(Items from a dataset)

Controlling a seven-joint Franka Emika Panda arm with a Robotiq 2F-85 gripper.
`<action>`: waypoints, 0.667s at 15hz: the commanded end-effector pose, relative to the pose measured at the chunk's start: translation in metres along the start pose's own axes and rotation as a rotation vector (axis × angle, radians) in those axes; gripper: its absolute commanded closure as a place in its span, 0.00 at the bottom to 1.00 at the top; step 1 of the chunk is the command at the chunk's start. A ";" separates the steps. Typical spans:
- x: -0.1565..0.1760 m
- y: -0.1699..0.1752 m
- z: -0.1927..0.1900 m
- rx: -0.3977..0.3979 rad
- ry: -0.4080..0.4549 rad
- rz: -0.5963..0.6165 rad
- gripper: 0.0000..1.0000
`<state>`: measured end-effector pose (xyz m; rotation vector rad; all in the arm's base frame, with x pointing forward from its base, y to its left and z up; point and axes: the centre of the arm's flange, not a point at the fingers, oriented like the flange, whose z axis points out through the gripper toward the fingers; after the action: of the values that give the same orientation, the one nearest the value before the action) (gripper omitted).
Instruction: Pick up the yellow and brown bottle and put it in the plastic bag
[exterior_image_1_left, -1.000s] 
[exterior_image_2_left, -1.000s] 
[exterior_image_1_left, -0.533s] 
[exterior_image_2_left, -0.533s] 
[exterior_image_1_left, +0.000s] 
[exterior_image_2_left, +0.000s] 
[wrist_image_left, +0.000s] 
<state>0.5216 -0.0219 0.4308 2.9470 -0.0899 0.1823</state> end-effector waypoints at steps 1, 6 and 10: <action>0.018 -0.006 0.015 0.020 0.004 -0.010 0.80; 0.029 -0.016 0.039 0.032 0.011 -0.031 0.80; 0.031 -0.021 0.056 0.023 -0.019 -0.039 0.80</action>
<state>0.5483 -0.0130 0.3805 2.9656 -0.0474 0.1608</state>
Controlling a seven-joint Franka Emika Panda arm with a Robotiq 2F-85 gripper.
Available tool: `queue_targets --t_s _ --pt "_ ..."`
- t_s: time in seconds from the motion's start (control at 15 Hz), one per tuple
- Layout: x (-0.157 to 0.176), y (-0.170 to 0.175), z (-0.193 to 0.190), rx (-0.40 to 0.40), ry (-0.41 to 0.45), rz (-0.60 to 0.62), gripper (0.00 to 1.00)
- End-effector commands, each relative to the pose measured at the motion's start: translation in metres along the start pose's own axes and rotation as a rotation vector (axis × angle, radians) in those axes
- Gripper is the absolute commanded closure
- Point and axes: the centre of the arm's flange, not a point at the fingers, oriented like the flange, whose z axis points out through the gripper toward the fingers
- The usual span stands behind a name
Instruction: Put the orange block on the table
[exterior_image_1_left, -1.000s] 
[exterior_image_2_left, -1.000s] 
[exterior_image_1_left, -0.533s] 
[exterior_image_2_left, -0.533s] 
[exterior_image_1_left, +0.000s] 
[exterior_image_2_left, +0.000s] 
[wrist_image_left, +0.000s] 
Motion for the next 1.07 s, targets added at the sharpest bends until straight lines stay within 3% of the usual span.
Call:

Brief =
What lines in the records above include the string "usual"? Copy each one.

Your solution =
- The usual span stands behind a name
Motion for the next 1.07 s, targets added at the sharpest bends until straight lines stay within 3% of the usual span.

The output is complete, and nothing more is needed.